I nod, focusing on the kids splashing in the pool. “Just tired, I think.”

Tired of his lies.

Will crouches at the edge of the pool, grinning at Georgie and Jackson. “What do you say I jump in?”

“Yes!” Jackson shouts. “Do it, Dad!”

Will glances back at me, playful, as if he thinks this’ll be the thing that gets me to lighten up. “Want me to make you a drink first? I’m home. You can relax now.”

“I have a headache.” I stare ahead at the kids, adjusting the towel over my feet.

His gaze lingers for another moment, as if he’s trying to read a foreign language between the lines.

“Okay.” He claps his hand on his thigh. “Let me get changed. I’ll be right back.”

He disappears into the house, and the moment he’s gone, I exhale slowly, trying to unclench my jaw. Being near him feels unbearable today. There’s so much I want to say but can’t—yet. The words sit in my throat, sharp and jagged, threatening to spill out if I open my mouth.

As soon as Will returns, swim trunks on and pool towel in tow, I head in.

I need space—from the pool, from Will, from the act I’m trying to keep up.

The house is cool, dim, and soundless—the kind of quiet that should feel like a reprieve but only makes the knot in my chest constrict harder. I stride toward the living room, intending to spend some quality time on the couch with my thoughts before I have to prepare dinner, but something out the front window catches my eye.

Mara.

She’s standing outside in the cul-de-sac, her posture relaxed, her arms crossed casually over her chest. Next to her, leaning in close, is Sozi.

They’re deep in conversation, heads angled toward each other, the kind of body language that implies shared secrets. Gossip. And the way they glance toward my house makes my skin prickle.
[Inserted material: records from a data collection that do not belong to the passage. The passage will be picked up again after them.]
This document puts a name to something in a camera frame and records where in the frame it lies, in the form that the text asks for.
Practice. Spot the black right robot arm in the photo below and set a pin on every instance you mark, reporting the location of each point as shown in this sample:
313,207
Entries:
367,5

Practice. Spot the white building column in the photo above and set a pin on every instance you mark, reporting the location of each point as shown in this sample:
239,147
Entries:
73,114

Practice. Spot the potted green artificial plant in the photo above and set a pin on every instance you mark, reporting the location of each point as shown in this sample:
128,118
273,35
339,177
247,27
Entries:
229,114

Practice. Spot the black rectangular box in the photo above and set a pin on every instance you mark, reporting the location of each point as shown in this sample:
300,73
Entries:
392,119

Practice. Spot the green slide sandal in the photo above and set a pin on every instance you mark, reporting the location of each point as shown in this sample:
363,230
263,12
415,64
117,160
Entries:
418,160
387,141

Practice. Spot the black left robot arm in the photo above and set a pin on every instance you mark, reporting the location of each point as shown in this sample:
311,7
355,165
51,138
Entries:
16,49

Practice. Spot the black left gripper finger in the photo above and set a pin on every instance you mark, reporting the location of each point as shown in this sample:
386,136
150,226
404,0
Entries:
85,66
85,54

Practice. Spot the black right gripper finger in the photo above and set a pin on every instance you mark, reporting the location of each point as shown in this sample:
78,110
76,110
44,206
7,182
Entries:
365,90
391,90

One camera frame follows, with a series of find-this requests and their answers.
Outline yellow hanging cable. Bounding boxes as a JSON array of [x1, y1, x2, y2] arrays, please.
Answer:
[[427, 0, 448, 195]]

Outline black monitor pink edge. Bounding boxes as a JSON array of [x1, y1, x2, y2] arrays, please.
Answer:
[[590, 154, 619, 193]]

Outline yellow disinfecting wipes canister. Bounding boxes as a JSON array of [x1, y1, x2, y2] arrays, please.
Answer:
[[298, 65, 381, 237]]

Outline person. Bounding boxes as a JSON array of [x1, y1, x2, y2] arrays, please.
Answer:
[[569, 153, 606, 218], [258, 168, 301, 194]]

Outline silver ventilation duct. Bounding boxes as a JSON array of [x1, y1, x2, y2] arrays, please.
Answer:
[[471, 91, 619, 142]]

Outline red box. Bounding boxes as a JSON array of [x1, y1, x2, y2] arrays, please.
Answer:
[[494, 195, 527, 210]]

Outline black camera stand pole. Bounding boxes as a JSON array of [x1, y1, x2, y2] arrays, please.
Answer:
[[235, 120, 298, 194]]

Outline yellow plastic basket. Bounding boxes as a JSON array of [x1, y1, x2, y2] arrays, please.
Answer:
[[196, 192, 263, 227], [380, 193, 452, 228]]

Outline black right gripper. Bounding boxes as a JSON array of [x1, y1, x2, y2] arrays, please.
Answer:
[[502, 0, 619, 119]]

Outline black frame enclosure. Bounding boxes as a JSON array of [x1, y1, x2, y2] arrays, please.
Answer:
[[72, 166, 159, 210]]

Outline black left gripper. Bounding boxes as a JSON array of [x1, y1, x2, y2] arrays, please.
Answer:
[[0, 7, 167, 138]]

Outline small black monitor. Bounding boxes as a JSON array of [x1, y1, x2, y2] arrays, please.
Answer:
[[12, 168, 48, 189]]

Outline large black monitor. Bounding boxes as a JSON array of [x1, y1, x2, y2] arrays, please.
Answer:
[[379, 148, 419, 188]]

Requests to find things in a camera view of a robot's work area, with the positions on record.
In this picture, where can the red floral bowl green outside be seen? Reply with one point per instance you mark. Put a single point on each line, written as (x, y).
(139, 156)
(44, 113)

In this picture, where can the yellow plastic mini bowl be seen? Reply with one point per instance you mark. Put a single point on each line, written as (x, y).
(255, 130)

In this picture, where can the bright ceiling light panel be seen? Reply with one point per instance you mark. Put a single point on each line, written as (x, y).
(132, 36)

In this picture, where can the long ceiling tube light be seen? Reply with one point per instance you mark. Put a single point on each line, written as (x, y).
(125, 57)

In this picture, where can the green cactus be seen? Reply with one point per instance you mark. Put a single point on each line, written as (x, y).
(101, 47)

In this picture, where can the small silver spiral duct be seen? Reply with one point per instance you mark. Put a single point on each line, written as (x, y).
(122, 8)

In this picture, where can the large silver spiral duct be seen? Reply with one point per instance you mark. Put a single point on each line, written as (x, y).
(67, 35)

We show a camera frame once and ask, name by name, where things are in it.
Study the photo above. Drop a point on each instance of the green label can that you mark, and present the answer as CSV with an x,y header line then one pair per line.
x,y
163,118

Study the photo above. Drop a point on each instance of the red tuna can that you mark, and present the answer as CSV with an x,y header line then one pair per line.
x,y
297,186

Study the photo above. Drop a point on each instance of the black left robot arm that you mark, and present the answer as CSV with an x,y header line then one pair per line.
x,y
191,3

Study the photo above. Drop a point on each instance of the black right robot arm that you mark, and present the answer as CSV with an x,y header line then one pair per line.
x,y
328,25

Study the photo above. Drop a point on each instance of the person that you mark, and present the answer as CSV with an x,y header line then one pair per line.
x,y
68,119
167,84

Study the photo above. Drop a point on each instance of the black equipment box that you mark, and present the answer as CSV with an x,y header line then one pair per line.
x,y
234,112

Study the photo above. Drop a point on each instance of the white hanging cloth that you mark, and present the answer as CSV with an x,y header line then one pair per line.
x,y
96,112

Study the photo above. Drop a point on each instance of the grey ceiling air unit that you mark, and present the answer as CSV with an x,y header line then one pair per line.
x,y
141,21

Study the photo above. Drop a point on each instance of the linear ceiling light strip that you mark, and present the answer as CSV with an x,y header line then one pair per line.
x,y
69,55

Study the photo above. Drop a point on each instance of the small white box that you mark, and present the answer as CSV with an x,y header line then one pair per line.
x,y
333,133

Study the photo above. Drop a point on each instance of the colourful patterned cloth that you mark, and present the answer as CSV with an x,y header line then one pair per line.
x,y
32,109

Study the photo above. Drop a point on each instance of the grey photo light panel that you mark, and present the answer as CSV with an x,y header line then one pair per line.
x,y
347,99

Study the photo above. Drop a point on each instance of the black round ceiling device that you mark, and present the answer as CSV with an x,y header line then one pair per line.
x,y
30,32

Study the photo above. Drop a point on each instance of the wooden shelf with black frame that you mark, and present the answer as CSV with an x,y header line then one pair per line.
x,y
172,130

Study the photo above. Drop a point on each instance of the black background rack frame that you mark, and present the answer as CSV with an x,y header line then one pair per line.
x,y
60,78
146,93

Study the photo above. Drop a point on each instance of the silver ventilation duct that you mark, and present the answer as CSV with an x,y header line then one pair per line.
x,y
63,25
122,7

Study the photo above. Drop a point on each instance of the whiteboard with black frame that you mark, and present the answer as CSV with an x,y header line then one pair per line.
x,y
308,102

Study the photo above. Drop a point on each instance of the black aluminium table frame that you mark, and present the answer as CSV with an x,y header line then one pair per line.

I step closer to the window, narrowing my eyes as I watch them. I can’t hear them, but I’d venture to guess they’re speaking in low, animated murmurs, their smiles knowing. Sozi whispers something, and Mara laughs, immediately covering her mouth as if whatever Sozi said was the kind of thing Mara had no business laughing about.

Then, as if sensing me watching, Sozi flicks her gaze toward my house again.